Aims: Arterial hypertension (AH) is one of the most common causes of atrial fibrillation (AF) and atrial flutter (AFl), but still the concrete reason for their onset is not known. Indication and comparison of systemic inflammation and renin-angiotensin-aldosterone system activity and heart rhythm variability differences in these patients have become the background of our study.

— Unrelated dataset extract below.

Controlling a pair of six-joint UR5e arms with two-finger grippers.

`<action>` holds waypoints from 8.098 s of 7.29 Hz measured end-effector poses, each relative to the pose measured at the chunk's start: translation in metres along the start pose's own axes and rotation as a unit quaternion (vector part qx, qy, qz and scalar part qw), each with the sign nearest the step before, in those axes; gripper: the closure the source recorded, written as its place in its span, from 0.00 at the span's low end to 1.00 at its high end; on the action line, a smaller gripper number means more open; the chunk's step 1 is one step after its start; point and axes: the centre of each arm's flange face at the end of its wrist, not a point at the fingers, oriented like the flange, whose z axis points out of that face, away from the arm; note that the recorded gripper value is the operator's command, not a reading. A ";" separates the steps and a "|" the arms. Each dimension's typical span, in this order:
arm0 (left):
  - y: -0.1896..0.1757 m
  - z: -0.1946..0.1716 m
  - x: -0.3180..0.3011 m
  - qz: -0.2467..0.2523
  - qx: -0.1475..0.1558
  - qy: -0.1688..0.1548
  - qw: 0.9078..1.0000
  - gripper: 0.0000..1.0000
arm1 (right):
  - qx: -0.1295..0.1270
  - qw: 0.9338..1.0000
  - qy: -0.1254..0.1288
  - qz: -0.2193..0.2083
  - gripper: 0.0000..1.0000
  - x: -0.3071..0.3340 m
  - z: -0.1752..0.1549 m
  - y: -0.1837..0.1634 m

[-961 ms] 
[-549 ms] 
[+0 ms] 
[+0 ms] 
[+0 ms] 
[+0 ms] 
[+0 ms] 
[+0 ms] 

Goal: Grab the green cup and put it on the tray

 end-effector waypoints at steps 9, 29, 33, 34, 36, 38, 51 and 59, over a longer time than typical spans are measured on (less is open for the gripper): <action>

Methods and results: The study involved 103 patients with hypertension and arrhythmias, who were divided into three main groups: Group 1 (n=35) – with paroxysmal AF; Group 2 (n=38) – with persistent form of AF; Group 3 (n=30) – with persistent form of AFl. For comparison, 2 control groups were formed: Group 4 (n=23) – patients with hypertension, but without a history of arrhythmias; Group 5 (n=21) – almost healthy people. The immune status of these patients was assessed by determining the level of monocytes (Mc), lymphocyte subpopulations and T-regulatory (T-reg) cells in the peripheral blood using flow cytometry. These 103 patients with arrhythmias were examined and divided into two groups according to highly specific C-reactive protein (CRP) and angiotensin converting enzyme (ACE) level in serum. It was noted that the number of classical CD14++CD16- and intermediate CD14++CD16+ Mc was significantly higher in patients with persistent AF and AFl compared with both patients without arrhythmias and healthy people (p<0.005). The amount of non-classical CD14+CD16++ Mc was significantly lower in the second group both quantitatively and in percentage (p<0.005). The count of T cells with natural killer (TNK) activity was higher in all groups compared with the normal value, so statistical significance was observed only in comparison with the fifth group. The highest quantity of T-reg cells was found in healthy people compared with the other groups and a strong mathematical significance was obtained in all cases (p<0.005), both comparing the values in percentage and in μL. Assessing the activity of ACE in the vast majority of patients with arrhythmias, its increased level was observed in 82% (85/103) vs 27% (12/44) among patients in the control groups (p<0.05). Overall, 83% of patients (86/103) with AF and AFl had a significantly increased CRP rate vs 9% of patients (4/44) without arrhythmias. All patients received Holter ECG monitoring when they had sinus rhythm, and it was noted that in cases of increased CRP and ACE levels, SDNN (ms) was higher: 115 (108.4–124.2) vs 101 (97.1–108.8) (p=0.035). Also, mean heart rate was significantly higher: 82 (78.5–87.1) vs 73.1 (71.7–78.4) (p=0.048).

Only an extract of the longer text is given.